Existem, também, algumas, como por exemplo, tecidos de difícil penetração,

tais como ossos, dentes, etc. Estes tecidos necessitam de longo tempo de inclusão,

o que é desaconselhado, pois este processo extrai lipídeos, uma vez que os agentes

de diafanização e desidratação são solventes de lipídios.

(c) Inclusão em resinas plásticas - particularmente as resinas acrílicas têm sido cada

vez mais empregadas em histologia no lugar da parafina, principalmente por

permitirem cortes mais finos (1-3 µm) e, portanto, com melhor definição das

estruturas celulares.

- Procedimento para a inclusão em parafina

1) Desidratação pelo álcool - com duração variável, de acordo com o tamanho da

peça.

2) Impregnação em solvente de parafina - consiste em trocar por um solvente de

parafina o álcool que impregna o objeto desidratado. Essa operação é chamada

diafanização, uma vez que os líquidos utilizados tornam o material transparente.

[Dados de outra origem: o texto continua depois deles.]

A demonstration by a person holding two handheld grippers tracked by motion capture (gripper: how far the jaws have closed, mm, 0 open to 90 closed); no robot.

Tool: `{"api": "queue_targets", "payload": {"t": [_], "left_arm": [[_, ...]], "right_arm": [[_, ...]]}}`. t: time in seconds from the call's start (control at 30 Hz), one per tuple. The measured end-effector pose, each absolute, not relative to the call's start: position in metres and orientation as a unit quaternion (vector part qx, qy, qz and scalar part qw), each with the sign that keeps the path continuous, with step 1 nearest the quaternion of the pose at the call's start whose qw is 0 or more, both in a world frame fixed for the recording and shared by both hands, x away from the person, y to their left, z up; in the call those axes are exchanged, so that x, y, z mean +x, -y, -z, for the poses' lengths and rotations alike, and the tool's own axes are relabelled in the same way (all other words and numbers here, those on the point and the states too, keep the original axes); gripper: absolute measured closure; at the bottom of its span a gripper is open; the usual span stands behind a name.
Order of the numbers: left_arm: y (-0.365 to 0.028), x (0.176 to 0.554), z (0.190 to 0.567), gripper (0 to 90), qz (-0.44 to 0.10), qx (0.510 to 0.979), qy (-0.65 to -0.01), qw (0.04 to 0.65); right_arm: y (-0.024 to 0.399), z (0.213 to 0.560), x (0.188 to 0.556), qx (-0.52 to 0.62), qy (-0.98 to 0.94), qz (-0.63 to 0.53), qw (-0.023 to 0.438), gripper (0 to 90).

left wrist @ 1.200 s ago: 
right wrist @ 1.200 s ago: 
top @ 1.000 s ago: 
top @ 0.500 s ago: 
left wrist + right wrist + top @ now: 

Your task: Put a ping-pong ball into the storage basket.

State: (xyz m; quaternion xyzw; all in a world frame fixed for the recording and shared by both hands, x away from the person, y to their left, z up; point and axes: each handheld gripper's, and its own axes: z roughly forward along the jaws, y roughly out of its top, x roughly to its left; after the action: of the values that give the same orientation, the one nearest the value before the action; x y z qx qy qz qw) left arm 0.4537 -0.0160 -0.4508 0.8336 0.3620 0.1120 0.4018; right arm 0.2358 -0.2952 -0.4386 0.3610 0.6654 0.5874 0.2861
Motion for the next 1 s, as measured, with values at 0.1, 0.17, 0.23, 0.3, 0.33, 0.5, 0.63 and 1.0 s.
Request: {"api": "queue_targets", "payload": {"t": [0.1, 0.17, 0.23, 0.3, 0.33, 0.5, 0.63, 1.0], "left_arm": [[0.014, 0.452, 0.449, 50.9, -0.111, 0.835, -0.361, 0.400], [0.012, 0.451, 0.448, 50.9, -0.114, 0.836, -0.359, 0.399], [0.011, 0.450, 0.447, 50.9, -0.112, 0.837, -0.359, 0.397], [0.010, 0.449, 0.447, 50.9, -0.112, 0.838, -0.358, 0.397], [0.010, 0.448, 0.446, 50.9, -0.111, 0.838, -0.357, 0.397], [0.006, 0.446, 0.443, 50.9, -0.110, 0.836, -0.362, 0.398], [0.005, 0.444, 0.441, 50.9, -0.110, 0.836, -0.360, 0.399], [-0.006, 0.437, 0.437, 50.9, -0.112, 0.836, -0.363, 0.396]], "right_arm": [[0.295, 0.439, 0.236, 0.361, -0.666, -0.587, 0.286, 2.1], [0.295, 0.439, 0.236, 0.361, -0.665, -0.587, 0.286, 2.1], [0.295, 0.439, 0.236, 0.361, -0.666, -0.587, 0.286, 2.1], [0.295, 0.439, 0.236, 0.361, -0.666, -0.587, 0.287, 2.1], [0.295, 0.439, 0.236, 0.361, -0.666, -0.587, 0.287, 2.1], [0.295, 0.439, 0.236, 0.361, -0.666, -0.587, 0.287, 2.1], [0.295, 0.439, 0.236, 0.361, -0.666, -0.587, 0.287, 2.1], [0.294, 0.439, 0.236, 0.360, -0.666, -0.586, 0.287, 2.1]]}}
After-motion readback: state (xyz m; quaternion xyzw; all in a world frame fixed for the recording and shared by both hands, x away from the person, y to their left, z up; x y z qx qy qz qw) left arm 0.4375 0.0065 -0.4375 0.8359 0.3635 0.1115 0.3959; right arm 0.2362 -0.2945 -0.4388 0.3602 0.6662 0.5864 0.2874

Os líquidos devem ser solúveis em álcool em todas as proporções. O xilol é

bastante utilizado neste procedimento.

3) Impregnação em parafina - não pode ser feita a frio, uma vez que a parafina é

sólida à temperatura ambiente. Durante a impregnação, a parafina deve ser

mantida na estufa, próxima a seu ponto de fusão (aproximadamente 60oC).

4) A peça agora é retirada do banho de parafina e levada para uma forma vaselinada

cheia de parafina fundida. A peça deve ser orientada. A parafina se solidifica

rapidamente, de modo que a orientação do corte fica fácil. Esfria-se rapidamente a

parafina, de modo a não formar cristais de grande tamanho ou bolhas.

Quando o processo é bem feito, pode-se guardar o material indefinidamente.

Page 20: Apostila Pratica BioCel

20

• Corte dos blocos - usa-se um micrótomo automático que regula a espessura dos

cortes, aderindo-se uns aos outros, de modo a se obter uma fita. As fitas são

fáceis de manipular, com o auxílio de um pincel e se pode obter cortes em série

(cortes seriados).

• Montagem dos cortes - os cortes são esticados em água aquecida a 40oC e

"pescador" com uma lâmina albuminizada com o auxílio de um pincel o excesso

de água é escorrido e os cortes secos em estufa a 40oC. Posteriormente a

parafina é retirada das preparações, banhando-se as lâminas em xilol.

- Coloração dos cortes com hematoxilina-eosina (HE)

Para se fazer a coloração do material (esfregaço de mucosa bucal, por ex.),

este precisa ser hidratado de maneira lenta através de uma série de álcoois em

concentrações cada vez menores. A razão disto é que os corantes são aquosos. Para

montagem permanente, o material precisa ser diafanizado pelo xilol e montado em

Bálsamo do Canadá (ver mais abaixo). Assim, o xilol age como diafanizador e

também como solvente do bálsamo. Uma vez que o xilol não é miscível em água (nem

o bálsamo), o material deve ser desidratado novamente. Se o xilol ficar turvo, ou

aparecerem bolhas de água na preparação, é porque o material não foi

convenientemente desidratado.

• Montagem permanente - consiste em colocar o objeto entre lâmina e lamínula, em

um líquido refringente, que servirá de meio de conservação e meio de observação.

Esse meio deve se tornar sólido posteriormente.

O meio de montagem deve ter índice de refração próximo ao do vidro, deve

secar rapidamente, não rachar, nem se alterar. Os meios de montagem mais usados

são o Bálsamo do Canadá, resina proveniente de coníferas da América do Norte

(sendo que o material, nesse caso, deve estar totalmente desidratado), o Euparal que

tem a desvantagem de não secar muito rapidamente e o Permount que seca

rapidamente.

Além dos processos de inclusão acima discutidos, existem outros métodos

que permitem o corte do material biológico a ser estudado ao microscópio de luz. Um

destes métodos envolve, por exemplo, o congelamento do material em nitrogênio

líquido e seu corte posterior em um micrótomo refrigerado denominado de criostato.

Em método rápido, muito útil em patologia quando, por exemplo, se necessita de

uma análise imediata de um tecido. Para determinados tipos de material que tenham

uma certa consistência é possível fazer ainda cortes a mão livre, com resultados

razoáveis. É o caso de alguns tipos de tecidos vegetais, como caules e folhas.